━━━━━ Task input ━━━━━

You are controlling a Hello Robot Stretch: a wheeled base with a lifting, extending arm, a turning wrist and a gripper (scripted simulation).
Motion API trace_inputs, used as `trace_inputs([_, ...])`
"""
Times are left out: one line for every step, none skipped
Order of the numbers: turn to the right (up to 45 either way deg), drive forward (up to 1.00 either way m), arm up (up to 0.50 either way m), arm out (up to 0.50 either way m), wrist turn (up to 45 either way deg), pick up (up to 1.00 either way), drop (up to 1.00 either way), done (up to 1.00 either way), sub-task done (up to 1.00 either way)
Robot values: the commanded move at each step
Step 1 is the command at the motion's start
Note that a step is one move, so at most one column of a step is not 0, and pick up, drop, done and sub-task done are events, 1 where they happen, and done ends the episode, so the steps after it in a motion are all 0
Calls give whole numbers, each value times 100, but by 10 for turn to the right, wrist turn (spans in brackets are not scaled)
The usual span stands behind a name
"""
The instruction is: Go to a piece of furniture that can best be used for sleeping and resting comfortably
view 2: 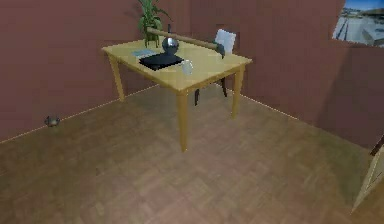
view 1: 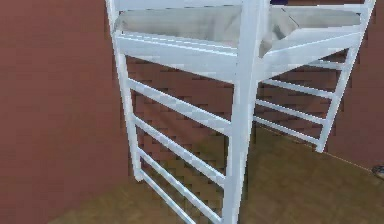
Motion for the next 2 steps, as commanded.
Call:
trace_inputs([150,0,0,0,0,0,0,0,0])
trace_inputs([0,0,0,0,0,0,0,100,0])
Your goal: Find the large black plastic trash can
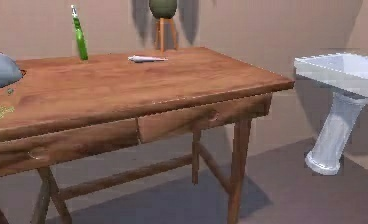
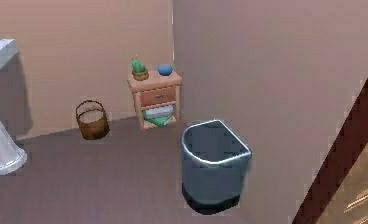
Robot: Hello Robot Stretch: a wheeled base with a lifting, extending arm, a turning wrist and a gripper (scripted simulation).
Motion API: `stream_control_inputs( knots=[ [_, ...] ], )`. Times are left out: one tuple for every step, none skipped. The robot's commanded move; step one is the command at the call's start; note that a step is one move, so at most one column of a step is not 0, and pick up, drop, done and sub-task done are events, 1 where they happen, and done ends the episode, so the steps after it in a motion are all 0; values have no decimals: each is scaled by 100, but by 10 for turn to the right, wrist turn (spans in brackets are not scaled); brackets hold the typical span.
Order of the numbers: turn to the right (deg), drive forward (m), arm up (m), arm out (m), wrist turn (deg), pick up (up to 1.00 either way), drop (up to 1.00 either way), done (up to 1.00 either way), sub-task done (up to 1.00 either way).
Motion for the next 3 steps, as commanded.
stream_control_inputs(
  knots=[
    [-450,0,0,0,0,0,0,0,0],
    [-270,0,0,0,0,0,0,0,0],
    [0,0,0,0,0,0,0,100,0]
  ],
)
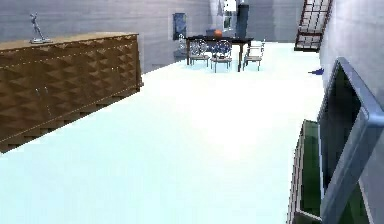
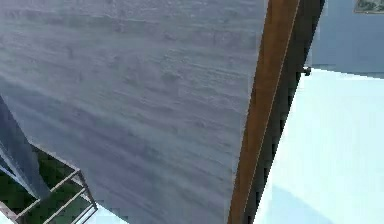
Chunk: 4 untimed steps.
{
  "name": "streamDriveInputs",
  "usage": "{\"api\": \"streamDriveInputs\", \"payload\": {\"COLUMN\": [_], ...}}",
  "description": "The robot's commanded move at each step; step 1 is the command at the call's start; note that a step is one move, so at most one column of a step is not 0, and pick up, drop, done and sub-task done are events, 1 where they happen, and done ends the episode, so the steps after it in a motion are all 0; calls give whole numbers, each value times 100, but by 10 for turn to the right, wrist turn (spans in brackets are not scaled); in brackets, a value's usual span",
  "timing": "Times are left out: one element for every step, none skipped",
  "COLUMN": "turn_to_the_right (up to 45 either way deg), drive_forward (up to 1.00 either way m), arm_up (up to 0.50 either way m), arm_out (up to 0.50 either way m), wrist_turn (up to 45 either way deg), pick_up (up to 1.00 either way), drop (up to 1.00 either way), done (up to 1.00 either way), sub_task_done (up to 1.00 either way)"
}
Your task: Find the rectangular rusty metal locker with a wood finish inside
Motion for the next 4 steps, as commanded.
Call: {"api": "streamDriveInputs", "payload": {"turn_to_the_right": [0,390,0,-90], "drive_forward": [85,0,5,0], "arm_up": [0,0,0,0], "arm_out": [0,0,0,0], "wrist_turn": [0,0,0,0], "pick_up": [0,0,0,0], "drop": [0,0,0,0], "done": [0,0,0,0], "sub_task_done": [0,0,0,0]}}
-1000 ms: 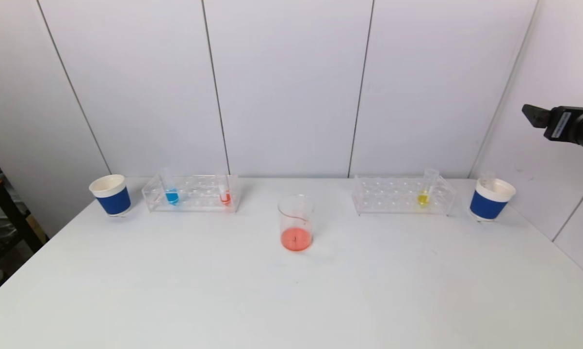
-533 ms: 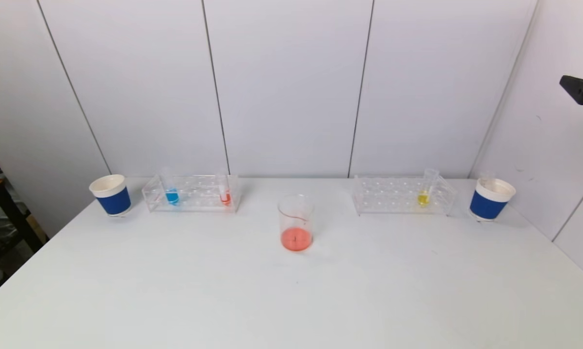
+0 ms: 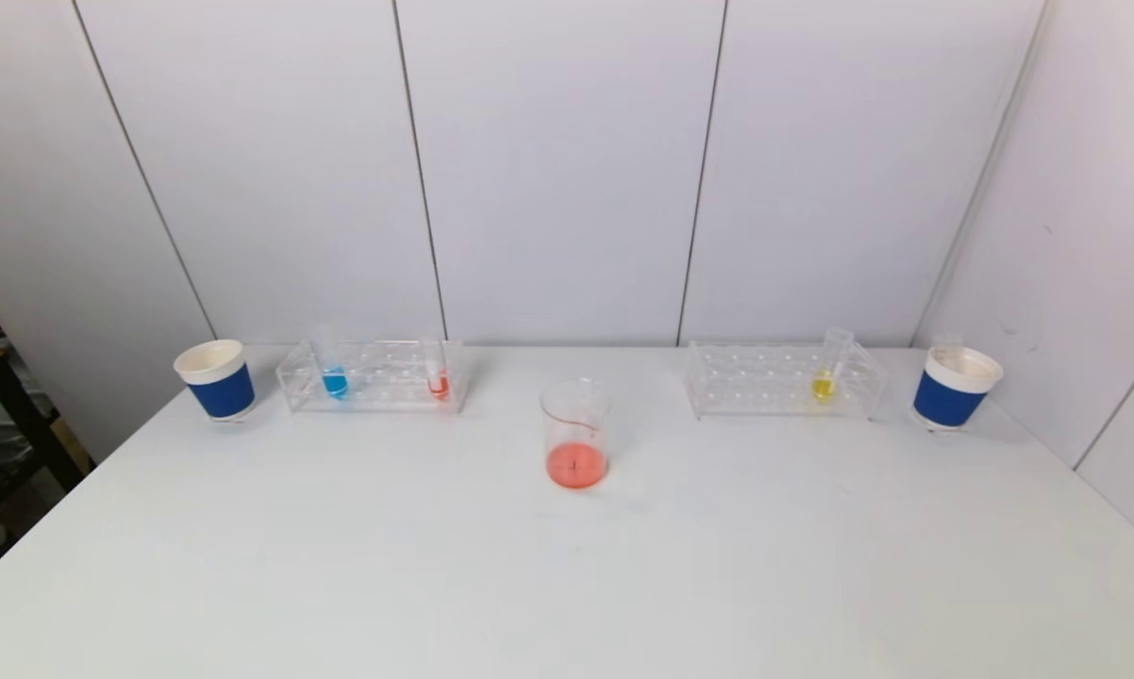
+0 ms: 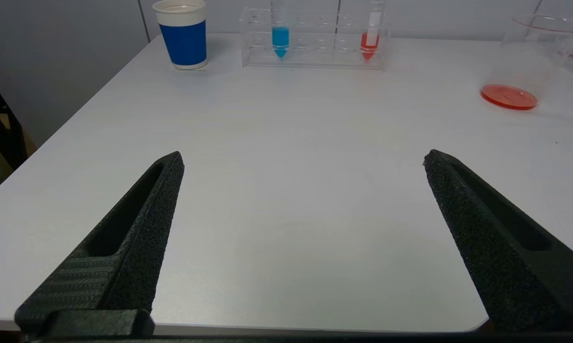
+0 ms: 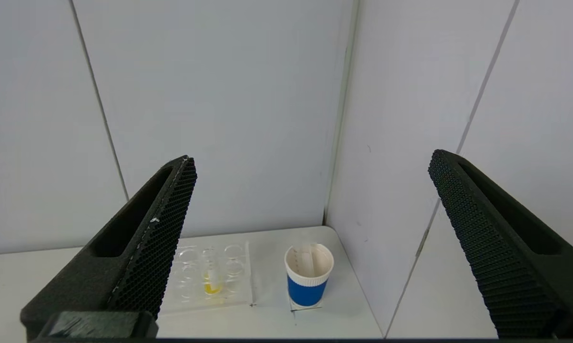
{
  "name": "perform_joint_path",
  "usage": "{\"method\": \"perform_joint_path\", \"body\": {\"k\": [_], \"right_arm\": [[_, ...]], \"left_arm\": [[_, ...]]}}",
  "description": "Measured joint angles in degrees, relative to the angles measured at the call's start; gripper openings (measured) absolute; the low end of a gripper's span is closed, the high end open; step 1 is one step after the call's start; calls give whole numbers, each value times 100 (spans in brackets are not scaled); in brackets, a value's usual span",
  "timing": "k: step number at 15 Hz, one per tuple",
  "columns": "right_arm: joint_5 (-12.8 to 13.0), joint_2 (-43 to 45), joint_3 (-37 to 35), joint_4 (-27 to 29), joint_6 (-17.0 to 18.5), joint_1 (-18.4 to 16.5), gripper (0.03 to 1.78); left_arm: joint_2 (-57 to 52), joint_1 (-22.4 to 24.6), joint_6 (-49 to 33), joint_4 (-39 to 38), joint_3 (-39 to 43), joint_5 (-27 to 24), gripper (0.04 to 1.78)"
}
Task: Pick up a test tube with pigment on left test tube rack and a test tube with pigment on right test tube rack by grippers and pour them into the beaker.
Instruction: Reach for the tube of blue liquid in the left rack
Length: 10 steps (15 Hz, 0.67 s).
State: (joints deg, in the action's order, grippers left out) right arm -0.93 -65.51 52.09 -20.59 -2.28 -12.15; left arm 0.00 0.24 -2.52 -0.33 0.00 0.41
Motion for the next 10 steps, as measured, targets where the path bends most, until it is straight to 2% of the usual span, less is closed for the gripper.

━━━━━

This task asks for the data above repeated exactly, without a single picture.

§ Output of the exercise:
You are controlling a Hello Robot Stretch: a wheeled base with a lifting, extending arm, a turning wrist and a gripper (scripted simulation).
Motion API trace_inputs, used as `trace_inputs([_, ...])`
"""
Times are left out: one line for every step, none skipped
Order of the numbers: turn to the right (up to 45 either way deg), drive forward (up to 1.00 either way m), arm up (up to 0.50 either way m), arm out (up to 0.50 either way m), wrist turn (up to 45 either way deg), pick up (up to 1.00 either way), drop (up to 1.00 either way), done (up to 1.00 either way), sub-task done (up to 1.00 either way)
Robot values: the commanded move at each step
Step 1 is the command at the motion's start
Note that a step is one move, so at most one column of a step is not 0, and pick up, drop, done and sub-task done are events, 1 where they happen, and done ends the episode, so the steps after it in a motion are all 0
Calls give whole numbers, each value times 100, but by 10 for turn to the right, wrist turn (spans in brackets are not scaled)
The usual span stands behind a name
"""
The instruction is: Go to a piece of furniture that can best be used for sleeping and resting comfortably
view 2: 
view 1: 
Motion for the next 2 steps, as commanded.
Call:
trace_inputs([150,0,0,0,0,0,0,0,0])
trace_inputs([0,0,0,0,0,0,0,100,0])
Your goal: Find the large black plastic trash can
Robot: Hello Robot Stretch: a wheeled base with a lifting, extending arm, a turning wrist and a gripper (scripted simulation).
Motion API: `stream_control_inputs( knots=[ [_, ...] ], )`. Times are left out: one tuple for every step, none skipped. The robot's commanded move; step one is the command at the call's start; note that a step is one move, so at most one column of a step is not 0, and pick up, drop, done and sub-task done are events, 1 where they happen, and done ends the episode, so the steps after it in a motion are all 0; values have no decimals: each is scaled by 100, but by 10 for turn to the right, wrist turn (spans in brackets are not scaled); brackets hold the typical span.
Order of the numbers: turn to the right (deg), drive forward (m), arm up (m), arm out (m), wrist turn (deg), pick up (up to 1.00 either way), drop (up to 1.00 either way), done (up to 1.00 either way), sub-task done (up to 1.00 either way).
Motion for the next 3 steps, as commanded.
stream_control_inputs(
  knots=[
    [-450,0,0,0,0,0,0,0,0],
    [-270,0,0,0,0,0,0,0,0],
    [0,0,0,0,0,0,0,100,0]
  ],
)
Chunk: 4 untimed steps.
{
  "name": "streamDriveInputs",
  "usage": "{\"api\": \"streamDriveInputs\", \"payload\": {\"COLUMN\": [_], ...}}",
  "description": "The robot's commanded move at each step; step 1 is the command at the call's start; note that a step is one move, so at most one column of a step is not 0, and pick up, drop, done and sub-task done are events, 1 where they happen, and done ends the episode, so the steps after it in a motion are all 0; calls give whole numbers, each value times 100, but by 10 for turn to the right, wrist turn (spans in brackets are not scaled); in brackets, a value's usual span",
  "timing": "Times are left out: one element for every step, none skipped",
  "COLUMN": "turn_to_the_right (up to 45 either way deg), drive_forward (up to 1.00 either way m), arm_up (up to 0.50 either way m), arm_out (up to 0.50 either way m), wrist_turn (up to 45 either way deg), pick_up (up to 1.00 either way), drop (up to 1.00 either way), done (up to 1.00 either way), sub_task_done (up to 1.00 either way)"
}
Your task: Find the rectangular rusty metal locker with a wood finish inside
Motion for the next 4 steps, as commanded.
Call: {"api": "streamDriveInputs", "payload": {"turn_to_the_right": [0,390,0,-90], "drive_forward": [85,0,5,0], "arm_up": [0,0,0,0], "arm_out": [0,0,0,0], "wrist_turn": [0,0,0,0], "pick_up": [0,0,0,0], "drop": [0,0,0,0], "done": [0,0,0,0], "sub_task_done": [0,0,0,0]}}
-1000 ms: 
-533 ms: 
+0 ms: 
+0 ms: 
+0 ms: 
{
  "name": "perform_joint_path",
  "usage": "{\"method\": \"perform_joint_path\", \"body\": {\"k\": [_], \"right_arm\": [[_, ...]], \"left_arm\": [[_, ...]]}}",
  "description": "Measured joint angles in degrees, relative to the angles measured at the call's start; gripper openings (measured) absolute; the low end of a gripper's span is closed, the high end open; step 1 is one step after the call's start; calls give whole numbers, each value times 100 (spans in brackets are not scaled); in brackets, a value's usual span",
  "timing": "k: step number at 15 Hz, one per tuple",
  "columns": "right_arm: joint_5 (-12.8 to 13.0), joint_2 (-43 to 45), joint_3 (-37 to 35), joint_4 (-27 to 29), joint_6 (-17.0 to 18.5), joint_1 (-18.4 to 16.5), gripper (0.03 to 1.78); left_arm: joint_2 (-57 to 52), joint_1 (-22.4 to 24.6), joint_6 (-49 to 33), joint_4 (-39 to 38), joint_3 (-39 to 43), joint_5 (-27 to 24), gripper (0.04 to 1.78)"
}
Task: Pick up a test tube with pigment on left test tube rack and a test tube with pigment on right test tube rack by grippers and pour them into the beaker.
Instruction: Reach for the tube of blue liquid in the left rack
Length: 10 steps (15 Hz, 0.67 s).
State: (joints deg, in the action's order, grippers left out) right arm -0.93 -65.51 52.09 -20.59 -2.28 -12.15; left arm 0.00 0.24 -2.52 -0.33 0.00 0.41
Motion for the next 10 steps, as measured, targets where the path bends most, until it is straight to 2% of the usual span, less is closed for the gripper.

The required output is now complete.